_Supplied material_.
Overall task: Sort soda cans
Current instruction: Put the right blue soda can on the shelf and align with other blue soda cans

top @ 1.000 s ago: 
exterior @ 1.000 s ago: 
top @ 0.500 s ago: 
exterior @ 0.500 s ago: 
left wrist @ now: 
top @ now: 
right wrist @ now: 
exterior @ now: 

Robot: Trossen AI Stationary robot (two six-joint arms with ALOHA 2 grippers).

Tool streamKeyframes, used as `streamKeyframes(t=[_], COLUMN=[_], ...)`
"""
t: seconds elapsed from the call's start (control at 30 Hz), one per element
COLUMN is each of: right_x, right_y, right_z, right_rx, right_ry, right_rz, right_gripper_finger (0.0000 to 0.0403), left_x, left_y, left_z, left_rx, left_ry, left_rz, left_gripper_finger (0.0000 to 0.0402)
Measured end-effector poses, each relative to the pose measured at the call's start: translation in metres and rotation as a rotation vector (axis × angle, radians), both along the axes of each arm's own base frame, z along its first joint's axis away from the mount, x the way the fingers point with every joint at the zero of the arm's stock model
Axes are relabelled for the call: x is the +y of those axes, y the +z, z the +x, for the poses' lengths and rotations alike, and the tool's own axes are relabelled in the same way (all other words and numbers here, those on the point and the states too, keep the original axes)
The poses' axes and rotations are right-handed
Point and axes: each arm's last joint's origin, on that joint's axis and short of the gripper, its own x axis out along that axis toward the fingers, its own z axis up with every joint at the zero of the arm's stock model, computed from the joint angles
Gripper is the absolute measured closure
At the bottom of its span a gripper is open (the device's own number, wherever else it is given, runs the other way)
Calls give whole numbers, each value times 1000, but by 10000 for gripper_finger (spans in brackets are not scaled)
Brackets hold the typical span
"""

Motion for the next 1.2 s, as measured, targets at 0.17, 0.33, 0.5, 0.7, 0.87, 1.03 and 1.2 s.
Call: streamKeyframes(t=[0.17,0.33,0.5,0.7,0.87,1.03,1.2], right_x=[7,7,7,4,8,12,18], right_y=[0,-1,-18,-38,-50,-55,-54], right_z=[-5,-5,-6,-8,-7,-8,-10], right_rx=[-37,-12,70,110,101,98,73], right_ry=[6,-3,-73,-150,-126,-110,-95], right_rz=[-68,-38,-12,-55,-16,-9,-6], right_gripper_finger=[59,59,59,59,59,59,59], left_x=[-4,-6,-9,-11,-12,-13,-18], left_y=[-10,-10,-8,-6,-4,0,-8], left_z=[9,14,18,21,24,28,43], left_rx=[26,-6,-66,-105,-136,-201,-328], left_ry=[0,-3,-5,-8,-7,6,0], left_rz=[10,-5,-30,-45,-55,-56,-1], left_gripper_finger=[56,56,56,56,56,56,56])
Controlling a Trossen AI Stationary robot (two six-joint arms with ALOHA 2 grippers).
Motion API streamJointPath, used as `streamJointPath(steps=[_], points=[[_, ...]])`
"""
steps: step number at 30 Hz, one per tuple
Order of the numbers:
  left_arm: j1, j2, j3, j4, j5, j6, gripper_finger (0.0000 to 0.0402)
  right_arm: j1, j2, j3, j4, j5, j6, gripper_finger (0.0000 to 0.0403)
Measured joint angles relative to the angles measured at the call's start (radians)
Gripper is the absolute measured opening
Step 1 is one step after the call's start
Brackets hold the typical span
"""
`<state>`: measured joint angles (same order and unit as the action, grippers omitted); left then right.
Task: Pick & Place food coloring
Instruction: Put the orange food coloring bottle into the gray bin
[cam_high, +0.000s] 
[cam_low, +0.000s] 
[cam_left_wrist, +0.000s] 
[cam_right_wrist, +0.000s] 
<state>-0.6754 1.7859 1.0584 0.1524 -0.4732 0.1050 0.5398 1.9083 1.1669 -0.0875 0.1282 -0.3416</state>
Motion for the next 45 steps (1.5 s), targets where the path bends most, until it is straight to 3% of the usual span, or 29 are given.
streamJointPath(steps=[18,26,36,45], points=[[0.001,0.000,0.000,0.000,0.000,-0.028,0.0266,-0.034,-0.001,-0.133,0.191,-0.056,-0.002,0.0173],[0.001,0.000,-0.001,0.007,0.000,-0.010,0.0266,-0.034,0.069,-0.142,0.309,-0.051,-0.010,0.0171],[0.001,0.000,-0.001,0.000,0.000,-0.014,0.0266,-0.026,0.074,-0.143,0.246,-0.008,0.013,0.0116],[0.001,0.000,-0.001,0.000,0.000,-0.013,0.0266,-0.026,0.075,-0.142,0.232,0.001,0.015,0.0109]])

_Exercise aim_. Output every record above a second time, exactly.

_Answer to this task_.
Overall task: Sort soda cans
Current instruction: Put the right blue soda can on the shelf and align with other blue soda cans

top @ 1.000 s ago: 
exterior @ 1.000 s ago: 
top @ 0.500 s ago: 
exterior @ 0.500 s ago: 
left wrist @ now: 
top @ now: 
right wrist @ now: 
exterior @ now: 

Robot: Trossen AI Stationary robot (two six-joint arms with ALOHA 2 grippers).

Tool streamKeyframes, used as `streamKeyframes(t=[_], COLUMN=[_], ...)`
"""
t: seconds elapsed from the call's start (control at 30 Hz), one per element
COLUMN is each of: right_x, right_y, right_z, right_rx, right_ry, right_rz, right_gripper_finger (0.0000 to 0.0403), left_x, left_y, left_z, left_rx, left_ry, left_rz, left_gripper_finger (0.0000 to 0.0402)
Measured end-effector poses, each relative to the pose measured at the call's start: translation in metres and rotation as a rotation vector (axis × angle, radians), both along the axes of each arm's own base frame, z along its first joint's axis away from the mount, x the way the fingers point with every joint at the zero of the arm's stock model
Axes are relabelled for the call: x is the +y of those axes, y the +z, z the +x, for the poses' lengths and rotations alike, and the tool's own axes are relabelled in the same way (all other words and numbers here, those on the point and the states too, keep the original axes)
The poses' axes and rotations are right-handed
Point and axes: each arm's last joint's origin, on that joint's axis and short of the gripper, its own x axis out along that axis toward the fingers, its own z axis up with every joint at the zero of the arm's stock model, computed from the joint angles
Gripper is the absolute measured closure
At the bottom of its span a gripper is open (the device's own number, wherever else it is given, runs the other way)
Calls give whole numbers, each value times 1000, but by 10000 for gripper_finger (spans in brackets are not scaled)
Brackets hold the typical span
"""

Motion for the next 1.2 s, as measured, targets at 0.17, 0.33, 0.5, 0.7, 0.87, 1.03 and 1.2 s.
Call: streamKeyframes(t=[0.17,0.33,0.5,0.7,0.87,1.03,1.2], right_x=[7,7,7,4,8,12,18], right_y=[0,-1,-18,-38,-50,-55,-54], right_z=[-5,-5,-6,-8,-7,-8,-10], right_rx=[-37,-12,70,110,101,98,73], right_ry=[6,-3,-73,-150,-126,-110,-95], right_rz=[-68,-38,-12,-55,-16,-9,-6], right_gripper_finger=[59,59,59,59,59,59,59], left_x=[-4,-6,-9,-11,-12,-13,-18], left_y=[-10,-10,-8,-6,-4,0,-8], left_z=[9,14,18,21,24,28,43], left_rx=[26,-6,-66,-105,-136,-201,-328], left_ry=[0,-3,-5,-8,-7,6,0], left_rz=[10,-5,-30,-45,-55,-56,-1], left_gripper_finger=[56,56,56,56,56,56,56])
Controlling a Trossen AI Stationary robot (two six-joint arms with ALOHA 2 grippers).
Motion API streamJointPath, used as `streamJointPath(steps=[_], points=[[_, ...]])`
"""
steps: step number at 30 Hz, one per tuple
Order of the numbers:
  left_arm: j1, j2, j3, j4, j5, j6, gripper_finger (0.0000 to 0.0402)
  right_arm: j1, j2, j3, j4, j5, j6, gripper_finger (0.0000 to 0.0403)
Measured joint angles relative to the angles measured at the call's start (radians)
Gripper is the absolute measured opening
Step 1 is one step after the call's start
Brackets hold the typical span
"""
`<state>`: measured joint angles (same order and unit as the action, grippers omitted); left then right.
Task: Pick & Place food coloring
Instruction: Put the orange food coloring bottle into the gray bin
[cam_high, +0.000s] 
[cam_low, +0.000s] 
[cam_left_wrist, +0.000s] 
[cam_right_wrist, +0.000s] 
<state>-0.6754 1.7859 1.0584 0.1524 -0.4732 0.1050 0.5398 1.9083 1.1669 -0.0875 0.1282 -0.3416</state>
Motion for the next 45 steps (1.5 s), targets where the path bends most, until it is straight to 3% of the usual span, or 29 are given.
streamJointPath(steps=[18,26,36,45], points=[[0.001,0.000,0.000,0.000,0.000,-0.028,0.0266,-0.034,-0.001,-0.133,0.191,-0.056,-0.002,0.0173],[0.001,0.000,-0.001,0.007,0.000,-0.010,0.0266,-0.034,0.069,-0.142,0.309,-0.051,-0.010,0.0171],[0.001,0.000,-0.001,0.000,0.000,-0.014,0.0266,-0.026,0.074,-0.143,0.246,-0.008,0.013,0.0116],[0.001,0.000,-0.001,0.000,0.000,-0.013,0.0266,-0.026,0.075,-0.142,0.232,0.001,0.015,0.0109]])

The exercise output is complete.